WHAT IS NEEDED: Of the lines in the data below, write out exactly those from the one holding "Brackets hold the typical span" through the one holding "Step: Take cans", both included.

GIVEN INFORMATION:

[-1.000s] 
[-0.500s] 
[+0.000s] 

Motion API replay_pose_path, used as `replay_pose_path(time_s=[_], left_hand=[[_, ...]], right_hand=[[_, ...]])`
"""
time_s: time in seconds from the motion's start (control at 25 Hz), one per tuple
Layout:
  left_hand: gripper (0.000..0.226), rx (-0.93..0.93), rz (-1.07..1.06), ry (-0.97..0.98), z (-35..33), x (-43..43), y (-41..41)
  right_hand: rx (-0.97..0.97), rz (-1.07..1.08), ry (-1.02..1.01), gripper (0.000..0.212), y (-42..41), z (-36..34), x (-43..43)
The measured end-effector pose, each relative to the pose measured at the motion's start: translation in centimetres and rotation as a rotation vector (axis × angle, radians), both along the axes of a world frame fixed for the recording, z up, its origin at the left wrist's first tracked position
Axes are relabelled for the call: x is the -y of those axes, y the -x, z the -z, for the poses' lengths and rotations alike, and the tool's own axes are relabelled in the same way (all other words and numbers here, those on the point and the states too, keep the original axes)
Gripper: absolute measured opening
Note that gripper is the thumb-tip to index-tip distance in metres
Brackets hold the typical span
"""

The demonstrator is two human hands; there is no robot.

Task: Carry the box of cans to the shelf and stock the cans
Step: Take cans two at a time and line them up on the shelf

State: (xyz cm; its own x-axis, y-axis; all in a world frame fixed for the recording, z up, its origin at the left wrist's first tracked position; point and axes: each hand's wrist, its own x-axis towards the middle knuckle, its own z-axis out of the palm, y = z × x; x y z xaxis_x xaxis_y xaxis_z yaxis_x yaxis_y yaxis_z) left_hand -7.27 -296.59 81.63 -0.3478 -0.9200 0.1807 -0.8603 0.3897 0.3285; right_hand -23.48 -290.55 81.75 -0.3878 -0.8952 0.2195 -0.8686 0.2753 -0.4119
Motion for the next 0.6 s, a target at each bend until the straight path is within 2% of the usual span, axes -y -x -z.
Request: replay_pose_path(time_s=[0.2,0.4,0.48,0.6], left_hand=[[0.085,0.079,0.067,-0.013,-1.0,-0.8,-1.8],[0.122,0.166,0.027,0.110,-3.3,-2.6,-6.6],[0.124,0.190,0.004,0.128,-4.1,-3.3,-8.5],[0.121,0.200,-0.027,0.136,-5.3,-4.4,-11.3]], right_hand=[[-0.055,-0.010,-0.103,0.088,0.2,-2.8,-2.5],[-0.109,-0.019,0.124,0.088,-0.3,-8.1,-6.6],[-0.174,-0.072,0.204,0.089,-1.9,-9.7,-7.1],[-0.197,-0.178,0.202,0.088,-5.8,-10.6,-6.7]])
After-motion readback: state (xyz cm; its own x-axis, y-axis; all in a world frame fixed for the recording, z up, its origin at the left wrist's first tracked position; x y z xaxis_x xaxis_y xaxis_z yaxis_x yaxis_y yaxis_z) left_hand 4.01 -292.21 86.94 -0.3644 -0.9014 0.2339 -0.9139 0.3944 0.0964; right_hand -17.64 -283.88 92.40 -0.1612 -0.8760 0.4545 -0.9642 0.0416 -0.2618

REPLY TO THE TASK:
Brackets hold the typical span
"""

The demonstrator is two human hands; there is no robot.

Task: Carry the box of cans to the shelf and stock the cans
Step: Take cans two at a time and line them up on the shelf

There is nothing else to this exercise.